Women between nine and 12 weeks pregnant seeking an abortion may be referred to a consultant obstetrician, Minister for Health Simon Harris has indicated.
Mr Harris was introducing the Health (Regulation of Termination of Pregnancy) Bill, which gives effect to the outcome of the abortion referendum when 66 per cent of voters supported abortion. He said TDs were making history in bringing the legislation forward to allow for abortion services in Ireland and repealing the Eighth Amendment after 35 years in the Constitution.
The legislation provides for termination of pregnancy up to 12 weeks without any restriction or justification as to reason.
About to introduce legislation on termination of pregnancy in the Dáil now. 35 years on from the insertion of the 8th amendment into our constitution. It is now gone. Time to modernise our laws and care for women— Simon Harris TD (@SimonHarrisTD) October 4, 2018
However, the Minister indicated doctors would be asked to refer women between nine and 12 weeks to an obstetrician.
He said not every woman would present during the first nine weeks and between then and 12 weeks “international evidence and advice I have received indicate that GPs should refer women to the care of consultant obstetricians in hospital environments”.
The Minister appealed to his Dáil colleagues to “continue to be constructive and not obstructive” during debate on the Bill.
Fianna Fáil TD Thomas Byrne said "people who are pressurising us at the moment about changing the Bill need to recognise that the people are sovereign".
Sinn Féin health spokeswoman Louise O’Reilly, who became emotional as she spoke of the importance of women’s rights, said there was not a single mention of abortion in the legislation and only one reference to access.

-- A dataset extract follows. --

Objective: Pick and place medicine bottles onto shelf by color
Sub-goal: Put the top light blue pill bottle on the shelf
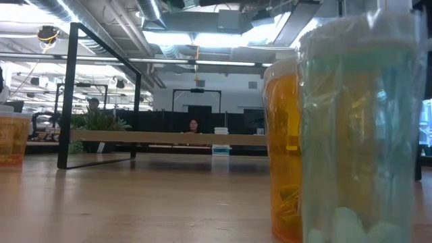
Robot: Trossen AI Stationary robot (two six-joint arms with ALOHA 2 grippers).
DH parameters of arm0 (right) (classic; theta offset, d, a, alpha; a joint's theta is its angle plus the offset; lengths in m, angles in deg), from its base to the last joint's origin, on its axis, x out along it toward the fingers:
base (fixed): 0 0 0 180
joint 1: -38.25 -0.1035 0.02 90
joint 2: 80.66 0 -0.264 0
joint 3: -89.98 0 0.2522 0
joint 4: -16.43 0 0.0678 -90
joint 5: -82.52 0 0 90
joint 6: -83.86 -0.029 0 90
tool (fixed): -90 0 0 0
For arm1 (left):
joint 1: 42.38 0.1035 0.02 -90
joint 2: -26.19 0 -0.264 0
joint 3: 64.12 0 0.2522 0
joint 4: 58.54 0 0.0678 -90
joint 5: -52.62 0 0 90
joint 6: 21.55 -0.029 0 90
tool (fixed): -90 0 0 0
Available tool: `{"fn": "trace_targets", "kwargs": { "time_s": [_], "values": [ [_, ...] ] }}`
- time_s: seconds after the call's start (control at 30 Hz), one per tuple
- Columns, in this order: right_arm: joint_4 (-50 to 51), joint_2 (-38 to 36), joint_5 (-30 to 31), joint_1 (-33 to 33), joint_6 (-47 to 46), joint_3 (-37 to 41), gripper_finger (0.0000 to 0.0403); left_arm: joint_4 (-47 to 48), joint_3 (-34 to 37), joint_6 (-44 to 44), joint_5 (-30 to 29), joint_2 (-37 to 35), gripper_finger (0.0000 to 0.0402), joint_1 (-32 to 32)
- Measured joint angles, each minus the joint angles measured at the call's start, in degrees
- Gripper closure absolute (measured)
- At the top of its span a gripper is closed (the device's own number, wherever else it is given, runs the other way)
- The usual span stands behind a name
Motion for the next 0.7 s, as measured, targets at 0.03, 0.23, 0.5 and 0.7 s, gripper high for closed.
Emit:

"Abortion isn't a dirty word," she said. The referendum campaign changed the attitude to abortion but there was still the residual effect of that stigma, evident in the drafting of the Bill.
Labour health spokesman Alan Kelly said institutions could not have a conscientious objection on the issue of abortion and there had to be strong procedures in place to ensure that institutions “cannot use subtle methods to try to get their clinicians to act in a certain way”.

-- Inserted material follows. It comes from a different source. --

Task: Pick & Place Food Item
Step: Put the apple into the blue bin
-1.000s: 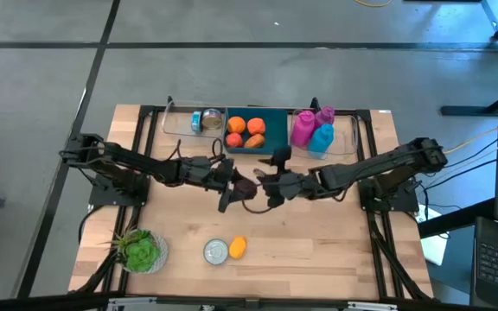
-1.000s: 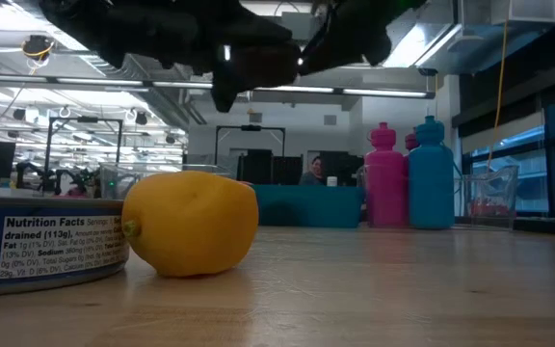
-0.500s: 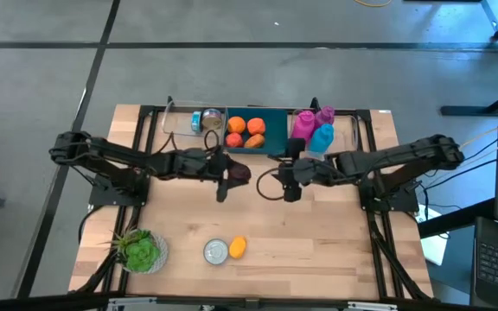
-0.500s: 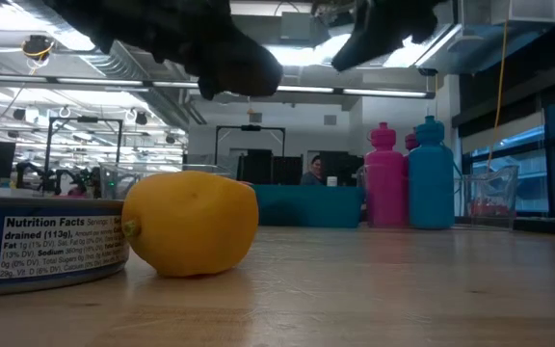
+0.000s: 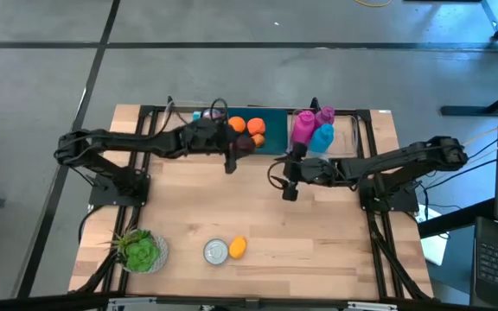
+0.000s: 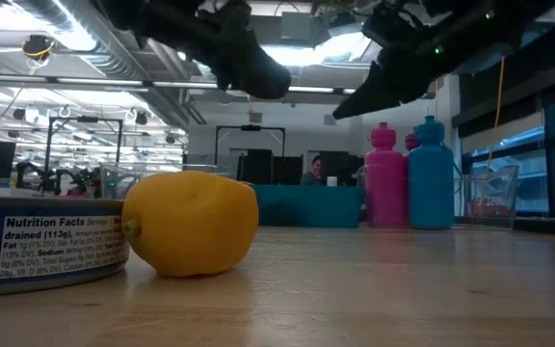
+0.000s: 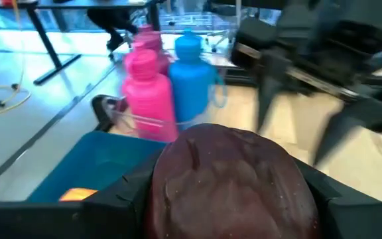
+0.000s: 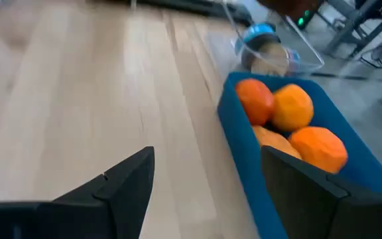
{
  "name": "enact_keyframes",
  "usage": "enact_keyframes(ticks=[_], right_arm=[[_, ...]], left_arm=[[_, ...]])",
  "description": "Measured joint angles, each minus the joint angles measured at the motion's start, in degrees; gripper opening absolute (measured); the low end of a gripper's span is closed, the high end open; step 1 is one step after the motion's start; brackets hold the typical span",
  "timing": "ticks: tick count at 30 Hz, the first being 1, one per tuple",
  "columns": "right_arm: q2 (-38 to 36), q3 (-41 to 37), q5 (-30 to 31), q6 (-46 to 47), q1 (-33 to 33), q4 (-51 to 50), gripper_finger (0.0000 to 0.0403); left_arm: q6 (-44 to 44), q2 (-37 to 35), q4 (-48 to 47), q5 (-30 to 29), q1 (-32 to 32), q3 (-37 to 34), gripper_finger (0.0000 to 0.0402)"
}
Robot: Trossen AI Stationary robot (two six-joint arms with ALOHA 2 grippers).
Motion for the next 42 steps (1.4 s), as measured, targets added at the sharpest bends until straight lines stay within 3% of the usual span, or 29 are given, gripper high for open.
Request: enact_keyframes(ticks=[10,18,34,42], right_arm=[[-3.0,-7.9,-4.6,3.6,0.6,14.8,0.0272],[-3.9,-11.6,-4.5,7.6,3.4,15.6,0.0272],[-3.9,-17.4,-2.7,15.4,7.4,16.6,0.0272],[-3.9,-17.5,-2.3,16.3,8.6,16.6,0.0272]], left_arm=[[1.3,12.8,-6.1,7.6,8.5,11.4,0.0215],[1.7,26.8,-13.6,13.9,12.5,26.1,0.0215],[12.2,48.9,-46.8,12.0,13.6,61.2,0.0215],[15.0,54.9,-55.3,11.8,13.1,68.8,0.0215]])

He added: “We must also ensure such institutions could not try to force women to take the private healthcare route, given the fact that the service is to be universally available publicly.”
People Before Profit TD Bríd Smith said there was a “chill factor” hanging over the medical profession because the criminal sanctions for offences related to abortion were at the start of the legislation.

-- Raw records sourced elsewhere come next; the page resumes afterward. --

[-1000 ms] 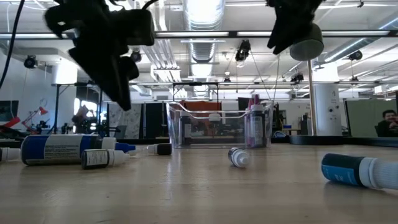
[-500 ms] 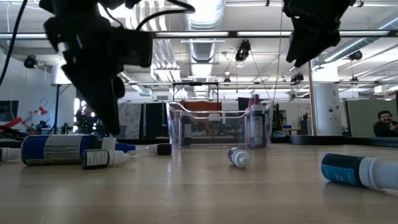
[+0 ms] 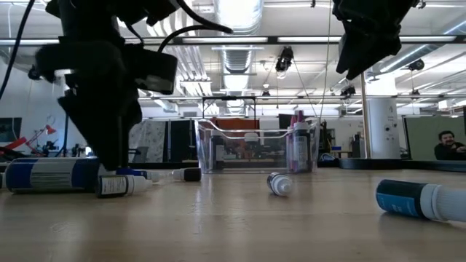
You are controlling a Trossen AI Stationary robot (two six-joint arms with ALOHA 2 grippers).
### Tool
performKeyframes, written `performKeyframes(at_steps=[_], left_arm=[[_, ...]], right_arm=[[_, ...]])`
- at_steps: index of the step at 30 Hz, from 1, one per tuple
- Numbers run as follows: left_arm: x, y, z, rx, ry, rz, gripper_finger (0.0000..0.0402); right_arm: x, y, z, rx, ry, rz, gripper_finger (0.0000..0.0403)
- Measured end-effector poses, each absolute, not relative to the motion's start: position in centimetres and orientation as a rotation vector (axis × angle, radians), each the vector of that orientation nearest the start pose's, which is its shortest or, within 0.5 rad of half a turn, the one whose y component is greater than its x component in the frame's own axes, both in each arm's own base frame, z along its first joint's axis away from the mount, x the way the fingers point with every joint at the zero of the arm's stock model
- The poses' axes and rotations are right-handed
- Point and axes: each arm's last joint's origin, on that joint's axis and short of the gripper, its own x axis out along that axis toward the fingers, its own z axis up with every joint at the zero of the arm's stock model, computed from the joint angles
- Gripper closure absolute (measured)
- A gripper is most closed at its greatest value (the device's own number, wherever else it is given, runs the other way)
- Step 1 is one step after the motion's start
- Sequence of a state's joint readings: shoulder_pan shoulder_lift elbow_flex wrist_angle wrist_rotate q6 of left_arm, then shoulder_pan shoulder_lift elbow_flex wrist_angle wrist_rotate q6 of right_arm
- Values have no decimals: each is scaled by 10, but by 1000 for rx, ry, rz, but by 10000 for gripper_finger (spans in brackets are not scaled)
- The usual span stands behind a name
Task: Pick & Place food coloring
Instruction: Put the big blue food coloring bottle into the transparent bin
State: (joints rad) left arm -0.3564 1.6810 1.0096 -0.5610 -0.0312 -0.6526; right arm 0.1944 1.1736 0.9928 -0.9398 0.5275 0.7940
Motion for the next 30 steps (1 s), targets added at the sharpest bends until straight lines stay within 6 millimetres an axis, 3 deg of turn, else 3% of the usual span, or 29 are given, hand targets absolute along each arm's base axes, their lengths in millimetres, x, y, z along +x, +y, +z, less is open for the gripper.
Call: performKeyframes(at_steps=[11, 23, 30], left_arm=[[281, -114, 166, -252, 1323, 93, 234], [282, -113, 166, -222, 1311, 97, 331], [287, -111, 180, -226, 1186, 188, 343]], right_arm=[[209, 26, 278, 317, 853, -679, 145], [209, 26, 279, 328, 832, -707, 145], [209, 27, 280, 321, 790, -734, 145]])
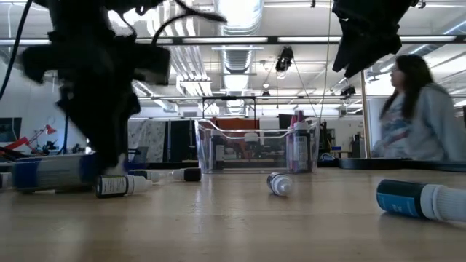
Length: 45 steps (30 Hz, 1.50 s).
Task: Pick & Place food coloring
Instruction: Put the big blue food coloring bottle into the transparent bin
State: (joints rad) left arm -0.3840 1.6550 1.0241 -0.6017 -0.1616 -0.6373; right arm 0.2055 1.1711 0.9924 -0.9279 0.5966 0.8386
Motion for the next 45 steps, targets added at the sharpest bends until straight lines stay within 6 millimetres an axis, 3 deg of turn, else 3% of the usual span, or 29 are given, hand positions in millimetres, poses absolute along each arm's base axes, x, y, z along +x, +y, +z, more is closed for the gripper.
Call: performKeyframes(at_steps=[5, 11, 17, 21, 25, 38, 45], left_arm=[[291, -98, 216, -227, 929, 402, 344], [289, -69, 269, -305, 373, 747, 344], [293, -31, 286, -287, 37, 877, 343], [300, -2, 273, -289, -69, 797, 343], [297, 15, 250, -296, -45, 824, 342], [291, 26, 199, -329, -1, 838, 340], [296, 26, 187, -340, 19, 825, 334]], right_arm=[[201, 33, 289, 325, 650, -800, 155], [182, 35, 308, 371, 428, -876, 171], [173, 32, 313, 399, 400, -872, 177], [174, 32, 312, 398, 409, -872, 177], [174, 32, 311, 407, 419, -867, 177], [179, 34, 307, 419, 452, -860, 177], [181, 35, 305, 428, 468, -856, 177]])
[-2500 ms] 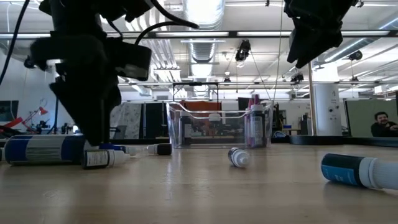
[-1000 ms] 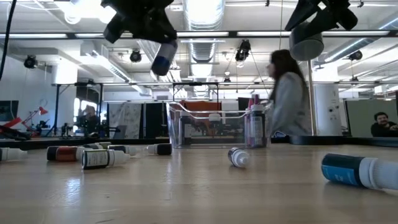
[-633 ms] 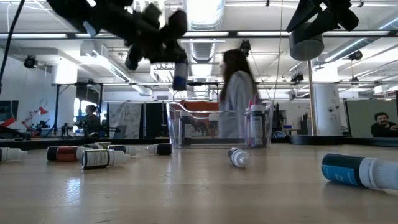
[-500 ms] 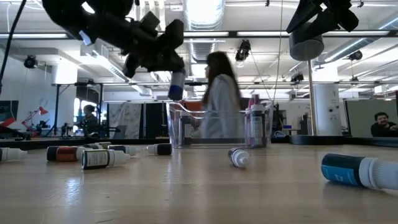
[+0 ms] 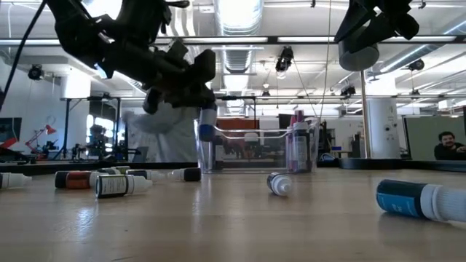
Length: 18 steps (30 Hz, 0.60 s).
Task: Pick & Place food coloring
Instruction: Put the big blue food coloring bottle into the transparent bin
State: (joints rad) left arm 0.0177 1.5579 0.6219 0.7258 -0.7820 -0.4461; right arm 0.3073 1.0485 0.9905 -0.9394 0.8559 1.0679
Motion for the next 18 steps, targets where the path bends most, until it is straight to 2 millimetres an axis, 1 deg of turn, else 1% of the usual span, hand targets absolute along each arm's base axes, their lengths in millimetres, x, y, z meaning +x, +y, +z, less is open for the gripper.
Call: performKeyframes(at_steps=[11, 18], left_arm=[[296, 24, 178, -334, 95, 770, 315], [296, 14, 174, -337, 133, 730, 314]], right_arm=[[181, 35, 304, 429, 472, -860, 177], [179, 34, 303, 411, 491, -868, 177]])
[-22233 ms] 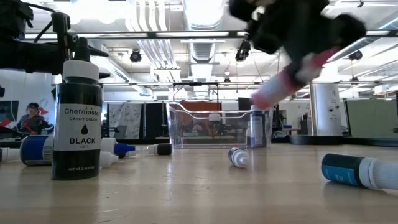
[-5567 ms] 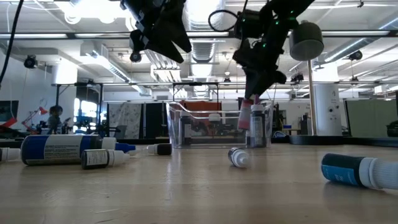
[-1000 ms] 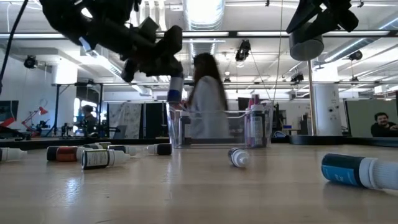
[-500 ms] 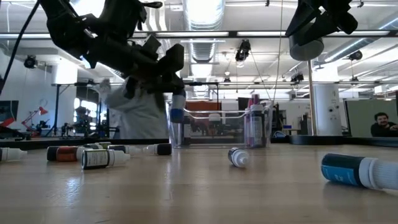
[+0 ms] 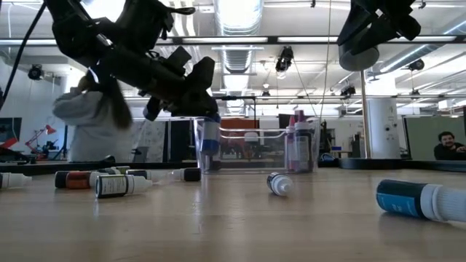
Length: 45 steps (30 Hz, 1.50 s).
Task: Pick & Place food coloring
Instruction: Put the big blue food coloring bottle into the transparent bin
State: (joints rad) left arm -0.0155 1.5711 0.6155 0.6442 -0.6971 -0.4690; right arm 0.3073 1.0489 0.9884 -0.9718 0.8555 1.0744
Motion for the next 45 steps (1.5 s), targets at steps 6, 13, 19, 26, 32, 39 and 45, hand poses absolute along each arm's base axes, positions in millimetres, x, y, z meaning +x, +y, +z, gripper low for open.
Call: performKeyframes(at_steps=[6, 13, 19, 26, 32, 39, 45], left_arm=[[296, 5, 176, -338, 134, 698, 314], [293, 1, 181, -364, 157, 653, 314], [291, -1, 181, -366, 205, 613, 314], [291, -4, 178, -390, 242, 570, 314], [291, -6, 177, -397, 262, 533, 314], [291, -7, 177, -411, 283, 491, 298], [290, -8, 176, -408, 306, 478, 274]], right_arm=[[178, 33, 302, 396, 508, -876, 177], [178, 31, 301, 397, 508, -890, 177], [178, 29, 301, 380, 517, -895, 177], [178, 28, 301, 374, 520, -897, 177], [178, 28, 301, 369, 526, -899, 177], [176, 27, 300, 358, 540, -905, 177], [176, 27, 300, 359, 540, -905, 177]])
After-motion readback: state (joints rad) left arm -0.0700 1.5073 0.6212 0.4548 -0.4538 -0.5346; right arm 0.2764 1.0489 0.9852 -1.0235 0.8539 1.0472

Independent TD Mattie McGrath, the only speaker in the three-hour debate to oppose the legislation, described the Bill as a “moral, political and humanitarian catastrophe” and it made further liberalisation almost impossible to resist.
“It is now absolutely clear we have decided to anchor our understanding of human dignity in a culture of vicious political supremacy of the strong over the weak.”
Fine Gael TD Kate O'Connell paid tribute to Independent TD Thomas Pringle who she said showed leadership in Donegal when it was not popular to do so.
She said whole generations were fed on hellfire and damnation about abortion and their personal lives. “It will take a couple of generations to wash the stains of all of this out of our history,” and the knock-on psychological effects.
Outside the Dáil, anti-abortion activists and disability campaigners protested against the legislation.
Eilís Mulroy of the Pro Life Campaign said the Bill was “one of the most inhumane, unjust pieces of legislation ever to come into these Houses”.
“We’re here to say we’d like them to take a little more time, not to be railroading these proposals through,” she said.
At a protest by disability campaigners earlier, Áine Nolan, who has a child with special needs, said “the legislation doesn’t expressly ban abortion on grounds of disability”. She continued, “what I want to see is more emphasis on inclusion not exclusion”.